You can breathe now.

You have not presented a rigorous proof.

Haven't you read my paper?

Blueprint for Failure
How to Construct a Counterexample to the Collatz Conjecture
Full paper at S.A.T.O. Volume 5.3. (2006)
<http://home.zonnet.nl/galien8>

It's the least you can do. After all, I read yours.

Your paper is irrelevant to this discussion.

Yes, it is. The Hailstone Function is exactly the
thing you claim can't exist: a means of determing
whether a starting number reaches 1 without stepping
through the intermediate values.

The program I posted (which proves Theorem 2 is false)
is simply a practical implementation of Hailstone
Function Theory.

I gave simple challenge:

"Rigorously prove that when the number 7 (or any number of your choice)
is applied to the Collatz algorithm, the algorithm will halt at one
*without talking about what
the algorithm does at each iteration*."

I didn't see any such proof in your paper.

I proved that EVERY possible Sequence Vector produces
a Hailstone Function that is ALWAYS solvable implying
that every possible Sequence Vector appears infinitely
many times on the Collatz Tree.

Sounds pretty rigorous to me. Or do you think EVERY POSSIBLE
pattern repeated INFINITELY many times excludes something?

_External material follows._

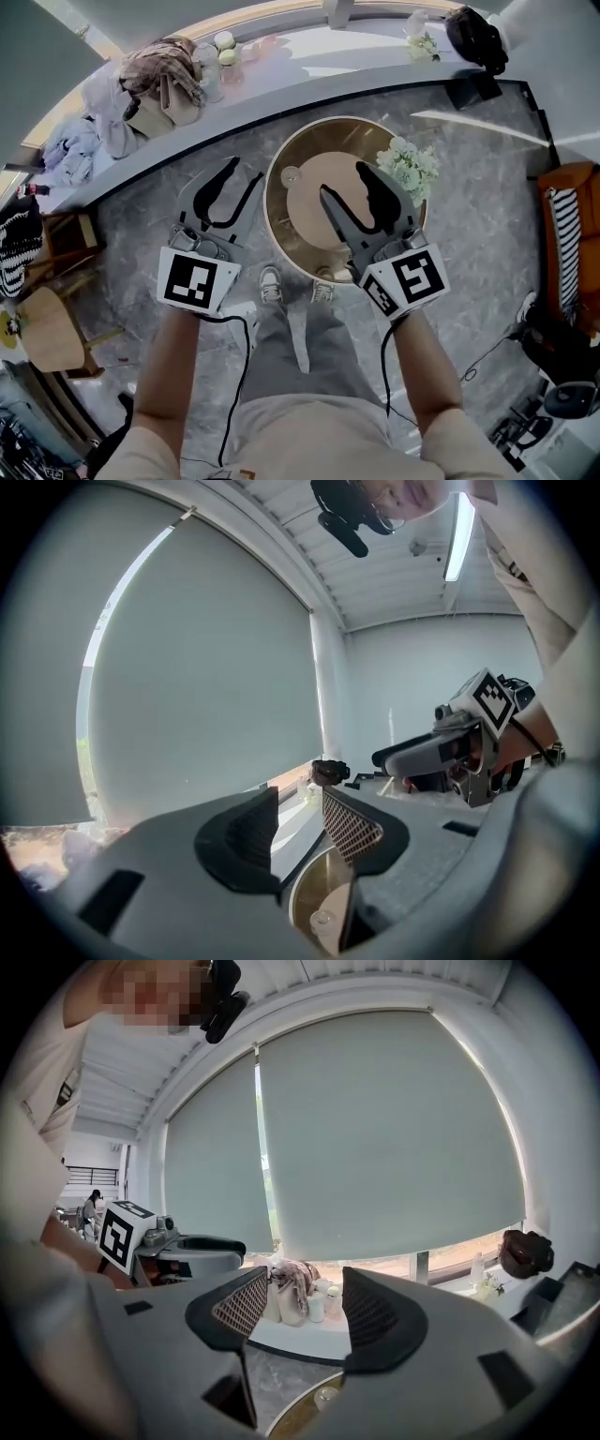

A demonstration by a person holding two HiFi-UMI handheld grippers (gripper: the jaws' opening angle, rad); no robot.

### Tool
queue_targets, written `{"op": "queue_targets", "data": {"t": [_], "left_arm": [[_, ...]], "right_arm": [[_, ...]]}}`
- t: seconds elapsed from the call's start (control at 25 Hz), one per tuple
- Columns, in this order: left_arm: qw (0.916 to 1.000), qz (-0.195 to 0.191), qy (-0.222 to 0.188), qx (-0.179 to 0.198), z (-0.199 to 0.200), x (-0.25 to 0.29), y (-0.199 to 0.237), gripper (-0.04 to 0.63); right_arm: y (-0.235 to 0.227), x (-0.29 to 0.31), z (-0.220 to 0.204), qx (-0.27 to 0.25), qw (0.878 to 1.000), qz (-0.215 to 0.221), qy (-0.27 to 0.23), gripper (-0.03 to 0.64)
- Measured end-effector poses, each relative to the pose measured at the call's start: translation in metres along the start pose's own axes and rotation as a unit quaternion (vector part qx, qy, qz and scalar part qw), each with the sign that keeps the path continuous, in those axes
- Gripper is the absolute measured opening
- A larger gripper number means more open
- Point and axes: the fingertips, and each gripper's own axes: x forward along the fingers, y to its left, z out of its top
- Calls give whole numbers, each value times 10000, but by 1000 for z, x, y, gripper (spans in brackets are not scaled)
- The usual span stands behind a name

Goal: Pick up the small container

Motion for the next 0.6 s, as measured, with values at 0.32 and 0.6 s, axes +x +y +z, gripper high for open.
{"op": "queue_targets", "data": {"t": [0.32,0.6], "left_arm": [[9976,-464,503,140,-110,51,-2,163],[9930,-756,911,59,-210,91,-14,237]], "right_arm": [[-27,54,-71,-65,9994,67,336,230],[-42,95,-149,-20,9983,171,565,230]]}}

So you have not met my challenge.

Yes, I have.

I showed that Sequence Vector [1,1,2,3,4] has a Hailstone
of 1 with a seed of 7 without calculating ANY intermediate
values.

The sequence vector [1,1,2,3,4] that you talk about is really just a
not-so-clever disguise of the fact that when you run the Collatz
algorithm, you get the sequence, 7,11,17,26,13,20,10,5,8,4,2,1, with a
parity vector (1,1,1,0,1,0,0,1,0,0,0). ([1,1,2,3,4] in the language of
your paper is equivalent to (1,1,1,0,1,0,0,1,0,0,0) in the language of
my paper. It's all isomorphic.) Since the parity vector specifies what
the Collatz algorithm does at each iteration, you have therefore talked
about what the Collatz algorithm does at each iteration in your
proposed proof that Collatz converges to 1 when given initial input
n=7, thus failing to meet my challenge.


I haven't shown it for ALL numbers, but your challenge
doesn't say ALL numbers, it says ANY number.

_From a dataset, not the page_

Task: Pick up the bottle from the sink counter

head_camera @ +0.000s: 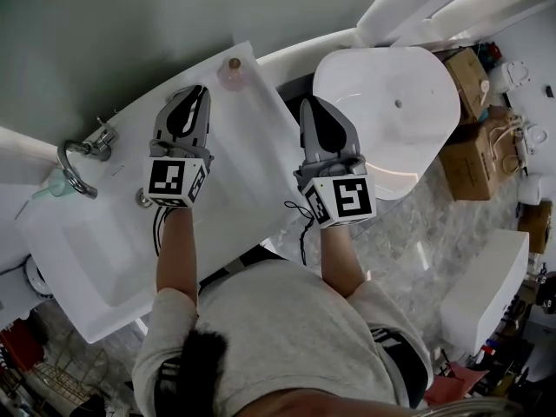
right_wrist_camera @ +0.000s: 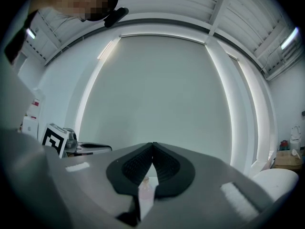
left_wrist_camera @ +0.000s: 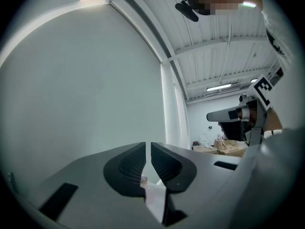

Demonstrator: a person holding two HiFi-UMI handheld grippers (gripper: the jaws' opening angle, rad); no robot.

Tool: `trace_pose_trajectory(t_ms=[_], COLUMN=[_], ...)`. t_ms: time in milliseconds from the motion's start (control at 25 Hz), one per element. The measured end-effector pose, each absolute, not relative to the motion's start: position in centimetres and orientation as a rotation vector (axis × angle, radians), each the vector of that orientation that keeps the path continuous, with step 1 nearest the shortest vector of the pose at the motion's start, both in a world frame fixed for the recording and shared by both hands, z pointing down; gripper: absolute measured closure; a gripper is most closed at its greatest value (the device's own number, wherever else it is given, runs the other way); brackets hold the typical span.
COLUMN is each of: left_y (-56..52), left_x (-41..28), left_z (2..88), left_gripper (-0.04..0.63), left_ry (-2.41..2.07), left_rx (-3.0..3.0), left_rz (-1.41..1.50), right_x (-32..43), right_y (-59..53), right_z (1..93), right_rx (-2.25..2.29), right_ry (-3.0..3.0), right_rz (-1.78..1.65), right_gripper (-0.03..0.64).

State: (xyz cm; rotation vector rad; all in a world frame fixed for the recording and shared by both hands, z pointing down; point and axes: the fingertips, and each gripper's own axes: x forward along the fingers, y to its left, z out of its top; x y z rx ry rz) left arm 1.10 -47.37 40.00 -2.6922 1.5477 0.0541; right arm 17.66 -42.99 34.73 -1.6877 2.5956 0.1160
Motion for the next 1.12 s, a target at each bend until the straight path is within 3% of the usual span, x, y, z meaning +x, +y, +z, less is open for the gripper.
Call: trace_pose_trajectory(t_ms=[560, 1120], left_y=[-54.9, -60.6], left_x=[5.0, 6.7], left_z=[50.1, 56.0], left_gripper=[0.462, 0.414], left_ry=[1.696, 1.808], left_rx=[-2.737, -2.74], left_rz=[-0.095, -0.183], right_x=[19.2, 19.9], right_y=[-46.5, -48.7], right_z=[38.1, 40.9], right_rx=[-1.649, -1.635], right_ry=[2.668, 2.713], right_rz=[0.024, -0.032], right_gripper=[0.606, 0.606])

That is correct. But you haven't met my challenge for even one number.
You should really listen to what I am saying, that you are wasting your
time trying to prove this conjecture. An infinite amount of time is
required to prove it and you don't have an infinite amount of time.
Even studying the Collatz sequence is probably also a big waste of
time. It's all just one big random mess, no more interesting than
flipping coins. Pick another problem that is solvable. There are still
plenty of solvable problems out there waiting to be solved.

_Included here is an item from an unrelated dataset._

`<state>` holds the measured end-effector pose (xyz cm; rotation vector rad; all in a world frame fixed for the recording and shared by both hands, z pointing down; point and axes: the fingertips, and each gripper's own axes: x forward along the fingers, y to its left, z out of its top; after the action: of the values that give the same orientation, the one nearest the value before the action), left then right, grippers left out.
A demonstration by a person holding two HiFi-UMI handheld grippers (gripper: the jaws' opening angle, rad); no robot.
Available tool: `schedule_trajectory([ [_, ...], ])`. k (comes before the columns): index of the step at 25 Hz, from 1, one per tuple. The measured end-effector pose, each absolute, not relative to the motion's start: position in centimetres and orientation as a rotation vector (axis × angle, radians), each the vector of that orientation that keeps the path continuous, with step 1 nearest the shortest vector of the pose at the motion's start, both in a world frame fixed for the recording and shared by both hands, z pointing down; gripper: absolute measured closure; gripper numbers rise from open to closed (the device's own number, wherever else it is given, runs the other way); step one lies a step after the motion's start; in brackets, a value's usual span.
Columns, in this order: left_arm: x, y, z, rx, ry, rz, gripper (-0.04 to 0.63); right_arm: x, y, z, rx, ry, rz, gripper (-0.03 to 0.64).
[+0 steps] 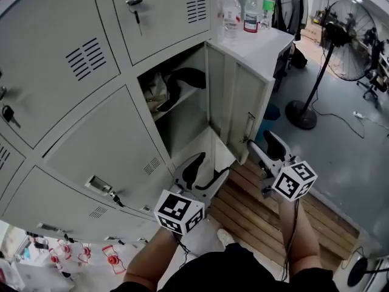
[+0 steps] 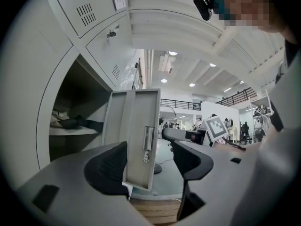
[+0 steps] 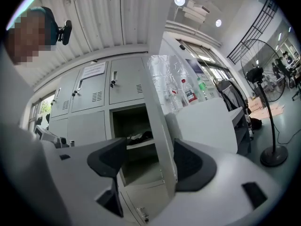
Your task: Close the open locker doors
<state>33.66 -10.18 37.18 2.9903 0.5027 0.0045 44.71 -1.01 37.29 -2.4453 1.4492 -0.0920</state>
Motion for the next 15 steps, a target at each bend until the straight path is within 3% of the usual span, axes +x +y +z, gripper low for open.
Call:
schedule_trajectory([
  [15, 38.4, -10.1, 38.6, 2.978, 0.394, 0.008, 0.281, 48.0, -3.3, 38.9, -2.368, 1.634, -0.144, 0.369],
])
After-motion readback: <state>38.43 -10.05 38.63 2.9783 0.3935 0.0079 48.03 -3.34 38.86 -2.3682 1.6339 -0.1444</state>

You just gave a lot of computer code.

Which resolves the question of whether I can prove a
sequence starting with 7 ends at 1 without calculating
intermediate values which suffices to show that your
Theorem 2 is false.

It's no surprise, because a rigorous proof is impossible.

But I don't have to give a rigorous proof for all integers,
I just have to show that your Theorem 2 is false.
That's what you asked for and that's what I gave you.

It's too bad that the state-of-the-art in Collatz research
has passed you by. You would be better off trying to
catch up than moaning about your worthless proof.




Craig

.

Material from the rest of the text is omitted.